(Records contained in a dataset)
_ _ _ _ _ _ _
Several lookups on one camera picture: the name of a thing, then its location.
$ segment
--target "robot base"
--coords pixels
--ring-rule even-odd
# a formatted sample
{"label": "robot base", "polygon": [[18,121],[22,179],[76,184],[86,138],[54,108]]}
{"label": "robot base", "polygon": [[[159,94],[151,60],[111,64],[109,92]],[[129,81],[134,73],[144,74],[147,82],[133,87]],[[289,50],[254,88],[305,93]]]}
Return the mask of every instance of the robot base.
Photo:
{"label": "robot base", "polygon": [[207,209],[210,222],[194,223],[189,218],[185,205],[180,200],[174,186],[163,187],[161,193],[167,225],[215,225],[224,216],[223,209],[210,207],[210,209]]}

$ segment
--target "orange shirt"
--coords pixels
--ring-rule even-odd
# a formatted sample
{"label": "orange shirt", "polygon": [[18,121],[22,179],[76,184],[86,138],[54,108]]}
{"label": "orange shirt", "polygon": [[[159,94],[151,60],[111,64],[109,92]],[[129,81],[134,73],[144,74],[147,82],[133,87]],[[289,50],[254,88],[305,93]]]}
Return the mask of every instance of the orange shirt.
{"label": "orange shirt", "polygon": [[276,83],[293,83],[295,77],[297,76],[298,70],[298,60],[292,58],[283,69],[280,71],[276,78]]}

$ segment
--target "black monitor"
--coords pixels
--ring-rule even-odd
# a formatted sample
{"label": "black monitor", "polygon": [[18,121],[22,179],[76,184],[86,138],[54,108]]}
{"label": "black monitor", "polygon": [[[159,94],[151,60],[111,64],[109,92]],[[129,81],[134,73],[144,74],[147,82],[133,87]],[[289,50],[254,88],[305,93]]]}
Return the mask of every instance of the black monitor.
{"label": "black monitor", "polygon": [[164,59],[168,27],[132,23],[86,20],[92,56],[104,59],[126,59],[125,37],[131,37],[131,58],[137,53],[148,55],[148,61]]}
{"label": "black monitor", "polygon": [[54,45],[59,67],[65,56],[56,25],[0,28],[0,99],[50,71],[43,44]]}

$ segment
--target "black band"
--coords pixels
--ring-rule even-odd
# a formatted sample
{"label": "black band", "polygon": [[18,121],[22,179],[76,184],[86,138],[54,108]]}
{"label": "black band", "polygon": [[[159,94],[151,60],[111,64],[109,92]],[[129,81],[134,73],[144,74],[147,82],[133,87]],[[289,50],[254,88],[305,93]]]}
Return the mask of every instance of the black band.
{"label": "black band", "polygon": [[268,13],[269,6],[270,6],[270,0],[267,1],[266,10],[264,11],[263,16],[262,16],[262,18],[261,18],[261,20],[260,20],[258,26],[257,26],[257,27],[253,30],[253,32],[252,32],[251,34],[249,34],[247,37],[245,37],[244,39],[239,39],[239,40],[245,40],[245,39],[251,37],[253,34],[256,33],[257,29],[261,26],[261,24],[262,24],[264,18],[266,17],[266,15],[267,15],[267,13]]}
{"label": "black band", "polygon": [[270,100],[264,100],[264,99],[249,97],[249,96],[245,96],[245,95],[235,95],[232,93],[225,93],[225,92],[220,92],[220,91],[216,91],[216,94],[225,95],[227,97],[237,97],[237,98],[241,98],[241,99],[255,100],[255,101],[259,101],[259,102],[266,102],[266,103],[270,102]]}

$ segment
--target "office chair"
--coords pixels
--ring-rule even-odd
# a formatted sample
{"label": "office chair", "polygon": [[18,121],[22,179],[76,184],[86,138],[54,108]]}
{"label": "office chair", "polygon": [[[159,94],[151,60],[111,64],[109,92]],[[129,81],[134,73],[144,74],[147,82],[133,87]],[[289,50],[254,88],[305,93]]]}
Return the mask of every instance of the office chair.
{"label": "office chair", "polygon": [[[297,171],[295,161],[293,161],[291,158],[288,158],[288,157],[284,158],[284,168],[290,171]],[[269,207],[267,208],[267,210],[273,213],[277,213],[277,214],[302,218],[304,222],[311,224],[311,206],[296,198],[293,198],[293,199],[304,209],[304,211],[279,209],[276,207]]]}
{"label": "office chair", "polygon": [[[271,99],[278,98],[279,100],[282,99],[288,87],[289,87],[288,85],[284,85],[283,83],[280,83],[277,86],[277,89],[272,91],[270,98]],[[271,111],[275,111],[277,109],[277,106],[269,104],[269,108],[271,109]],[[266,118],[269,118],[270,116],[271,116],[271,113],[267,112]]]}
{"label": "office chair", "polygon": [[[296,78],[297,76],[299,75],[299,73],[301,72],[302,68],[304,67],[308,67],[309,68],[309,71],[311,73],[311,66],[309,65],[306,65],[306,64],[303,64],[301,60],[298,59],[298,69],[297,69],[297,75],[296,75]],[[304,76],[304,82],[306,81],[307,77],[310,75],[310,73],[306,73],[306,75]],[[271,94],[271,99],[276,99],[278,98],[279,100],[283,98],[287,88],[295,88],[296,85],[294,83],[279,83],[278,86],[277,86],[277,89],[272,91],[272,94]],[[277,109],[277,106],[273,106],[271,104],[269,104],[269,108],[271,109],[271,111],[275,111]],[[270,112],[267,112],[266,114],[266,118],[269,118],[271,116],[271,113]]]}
_ _ _ _ _ _ _
- What to produce
The data above should be returned in full, exactly as written.

- Exercise result
Several lookups on one camera picture: the name of a thing, then its location.
$ segment
--target "robot base"
--coords pixels
--ring-rule even-odd
# a formatted sample
{"label": "robot base", "polygon": [[18,121],[22,179],[76,184],[86,138],[54,108]]}
{"label": "robot base", "polygon": [[[159,94],[151,60],[111,64],[109,92]],[[129,81],[134,73],[144,74],[147,82],[133,87]],[[289,50],[254,88],[305,93]]]}
Return the mask of every instance of the robot base.
Photo:
{"label": "robot base", "polygon": [[207,209],[210,222],[194,223],[189,218],[185,205],[180,200],[174,186],[163,187],[161,193],[167,225],[215,225],[224,216],[223,209],[210,207],[210,209]]}

$ segment
--target "orange shirt"
--coords pixels
--ring-rule even-odd
# a formatted sample
{"label": "orange shirt", "polygon": [[18,121],[22,179],[76,184],[86,138],[54,108]]}
{"label": "orange shirt", "polygon": [[[159,94],[151,60],[111,64],[109,92]],[[129,81],[134,73],[144,74],[147,82],[133,87]],[[289,50],[254,88],[305,93]]]}
Return the mask of every instance of the orange shirt.
{"label": "orange shirt", "polygon": [[276,83],[293,83],[295,77],[297,76],[298,70],[298,60],[292,58],[283,69],[280,71],[276,78]]}

$ segment
--target "black monitor"
--coords pixels
--ring-rule even-odd
# a formatted sample
{"label": "black monitor", "polygon": [[18,121],[22,179],[76,184],[86,138],[54,108]]}
{"label": "black monitor", "polygon": [[[159,94],[151,60],[111,64],[109,92]],[[129,81],[134,73],[144,74],[147,82],[133,87]],[[289,50],[254,88],[305,93]]]}
Return the mask of every instance of the black monitor.
{"label": "black monitor", "polygon": [[164,59],[168,27],[132,23],[86,20],[92,56],[104,59],[126,59],[125,37],[131,37],[131,58],[137,53],[148,55],[148,61]]}
{"label": "black monitor", "polygon": [[54,45],[59,67],[65,56],[56,25],[0,28],[0,99],[50,71],[43,44]]}

$ segment
--target "black band"
--coords pixels
--ring-rule even-odd
# a formatted sample
{"label": "black band", "polygon": [[18,121],[22,179],[76,184],[86,138],[54,108]]}
{"label": "black band", "polygon": [[[159,94],[151,60],[111,64],[109,92]],[[129,81],[134,73],[144,74],[147,82],[133,87]],[[289,50],[254,88],[305,93]]]}
Return the mask of every instance of the black band.
{"label": "black band", "polygon": [[268,13],[269,6],[270,6],[270,0],[267,1],[266,10],[264,11],[263,16],[262,16],[262,18],[261,18],[261,20],[260,20],[258,26],[257,26],[257,27],[253,30],[253,32],[252,32],[251,34],[249,34],[247,37],[245,37],[244,39],[239,39],[239,40],[245,40],[245,39],[251,37],[253,34],[256,33],[257,29],[261,26],[261,24],[262,24],[264,18],[266,17],[266,15],[267,15],[267,13]]}
{"label": "black band", "polygon": [[270,100],[264,100],[264,99],[249,97],[249,96],[245,96],[245,95],[235,95],[232,93],[225,93],[225,92],[220,92],[220,91],[216,91],[216,94],[225,95],[227,97],[237,97],[237,98],[241,98],[241,99],[255,100],[255,101],[259,101],[259,102],[266,102],[266,103],[270,102]]}

$ segment
--target "office chair"
--coords pixels
--ring-rule even-odd
# a formatted sample
{"label": "office chair", "polygon": [[18,121],[22,179],[76,184],[86,138],[54,108]]}
{"label": "office chair", "polygon": [[[159,94],[151,60],[111,64],[109,92]],[[129,81],[134,73],[144,74],[147,82],[133,87]],[[289,50],[254,88],[305,93]]]}
Return the mask of every instance of the office chair.
{"label": "office chair", "polygon": [[[297,171],[295,161],[293,161],[291,158],[288,158],[288,157],[284,158],[284,168],[290,171]],[[269,207],[267,208],[267,210],[273,213],[277,213],[277,214],[302,218],[304,222],[311,224],[311,206],[296,198],[293,198],[293,199],[304,209],[304,211],[279,209],[276,207]]]}
{"label": "office chair", "polygon": [[[271,99],[278,98],[279,100],[282,99],[288,87],[289,87],[288,85],[284,85],[283,83],[280,83],[277,86],[277,89],[272,91],[270,98]],[[271,111],[275,111],[277,109],[277,106],[269,104],[269,108],[271,109]],[[266,118],[269,118],[270,116],[271,116],[271,113],[267,112]]]}
{"label": "office chair", "polygon": [[[296,78],[297,76],[299,75],[299,73],[301,72],[302,68],[304,67],[308,67],[309,68],[309,71],[311,73],[311,66],[309,65],[306,65],[306,64],[303,64],[301,60],[298,59],[298,69],[297,69],[297,75],[296,75]],[[304,76],[304,82],[306,81],[307,77],[310,75],[310,73],[306,73],[306,75]],[[271,94],[271,99],[276,99],[278,98],[279,100],[283,98],[287,88],[295,88],[296,85],[294,83],[279,83],[278,86],[277,86],[277,89],[272,91],[272,94]],[[277,109],[277,106],[273,106],[271,104],[269,104],[269,108],[271,109],[271,111],[275,111]],[[270,112],[267,112],[266,114],[266,118],[269,118],[271,116],[271,113]]]}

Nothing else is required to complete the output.